Thanks for going easy on me!     Some folks can get pretty defensive about their favorite tools or methodology -- in all extremes, from the:  if it needs to be done in assembly, use assembly, duh!   To Java runs on 300 billion devices, nothing wrong with it.   I haven't really run across a "BASIC is King" person, but I suspect one is out there.     

Apologies on the very much "draft" appearance - it was typed from hand notes I had from a years ago, rather than scanning them.    

Brooks Mythical Man-Month and No Silver Bullet forever sticks to my mind.  Programming is hard, no two ways about it.     It's just.... Like back in the 60s, when they got excited and celebrating shaving just 1 opcode from a function, I wish we could still celebrate things like not.  At 3-5ghz we take so much granted.   And I don't literally mean 1 opcode these days -- but I mean removing whole statements from a high level language.

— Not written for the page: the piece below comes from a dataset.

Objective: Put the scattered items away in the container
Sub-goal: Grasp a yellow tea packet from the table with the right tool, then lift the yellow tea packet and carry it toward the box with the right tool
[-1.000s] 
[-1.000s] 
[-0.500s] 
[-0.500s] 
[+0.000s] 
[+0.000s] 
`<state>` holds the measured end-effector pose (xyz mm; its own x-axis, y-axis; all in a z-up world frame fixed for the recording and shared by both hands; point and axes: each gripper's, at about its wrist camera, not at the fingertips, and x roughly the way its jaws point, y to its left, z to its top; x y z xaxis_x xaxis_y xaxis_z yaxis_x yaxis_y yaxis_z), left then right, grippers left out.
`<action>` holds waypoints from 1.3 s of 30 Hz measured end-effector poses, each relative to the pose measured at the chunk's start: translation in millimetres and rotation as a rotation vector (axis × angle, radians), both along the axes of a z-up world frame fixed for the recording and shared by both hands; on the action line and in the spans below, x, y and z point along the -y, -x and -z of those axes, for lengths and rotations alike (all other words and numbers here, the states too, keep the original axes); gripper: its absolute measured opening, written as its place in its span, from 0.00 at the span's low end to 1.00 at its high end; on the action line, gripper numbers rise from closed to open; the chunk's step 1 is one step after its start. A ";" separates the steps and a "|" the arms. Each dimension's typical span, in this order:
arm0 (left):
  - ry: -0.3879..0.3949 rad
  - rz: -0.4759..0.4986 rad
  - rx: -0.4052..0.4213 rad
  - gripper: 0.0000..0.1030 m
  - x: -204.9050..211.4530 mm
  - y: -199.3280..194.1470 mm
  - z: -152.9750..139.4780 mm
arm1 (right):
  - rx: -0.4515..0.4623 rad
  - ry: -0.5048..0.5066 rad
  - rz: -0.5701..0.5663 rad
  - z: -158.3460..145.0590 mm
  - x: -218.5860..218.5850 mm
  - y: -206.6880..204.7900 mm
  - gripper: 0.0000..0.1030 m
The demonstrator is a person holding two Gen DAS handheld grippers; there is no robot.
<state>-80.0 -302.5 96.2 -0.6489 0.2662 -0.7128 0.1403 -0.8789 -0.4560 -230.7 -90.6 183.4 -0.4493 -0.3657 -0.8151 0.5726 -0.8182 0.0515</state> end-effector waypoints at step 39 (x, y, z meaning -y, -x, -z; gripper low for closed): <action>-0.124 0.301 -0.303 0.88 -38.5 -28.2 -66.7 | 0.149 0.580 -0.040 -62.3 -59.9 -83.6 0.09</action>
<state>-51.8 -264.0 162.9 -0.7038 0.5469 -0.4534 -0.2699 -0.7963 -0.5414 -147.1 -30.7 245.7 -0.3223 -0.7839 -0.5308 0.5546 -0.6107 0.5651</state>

For example:  Like on page 7 of my presentation - in a more expanded version, I'd show an optimization that I normally do where no stack space is needed.   Instead of declaring local redundant copies of what I'm about to put into the database -- instead, push an empty record, then populate the database entries directly.  Obviously there are limits to where that can work (if the database needs a key, or if the data has a lot of conditions that need to be checked for validation).  But if it's just a dumb vector, go for it.

 

It's just many times - I've witnessed that "feels good" moment when you refactor some dead weight out of some code, and get a 100x order of magnitude improvement -- and that nugget was sitting there the whole time, if with just a little more insight about the code folks could have seen it more clearly (something that the "profile for heavy performance hitters" didn't detect).  But, I work in that extreme where my bottleneck is the performance of L3 cache, which I know most folks don't go there -- just there are engineering situations where critical performance is essential, but understandably not in the more casual types of programming.

 

example: kid was calling get_clock() all over the place.  I think it was an age out condition -- i.e. if this table element is older than this much time, then change it's color to indicate "old data".   So he's doing get_clock() for each element in this 100,000+ entry table, multiple times (compound condition, not just that single time-field).  And, this table needed to be refreshed pronto - real time like, important data, and presently it was too slow.  What to do.   So I said, get_clock is a system call - probably doing a block, and it's certainly not atomic since this clock has several words.    Why not call it once at the top of your age_out thread, and PASS the result (by reference) down along to your functions.  The database is locked anyway, the data isn't updating their times until after you're done.  Better yet, make it a member variable, and don't even bother passing it around.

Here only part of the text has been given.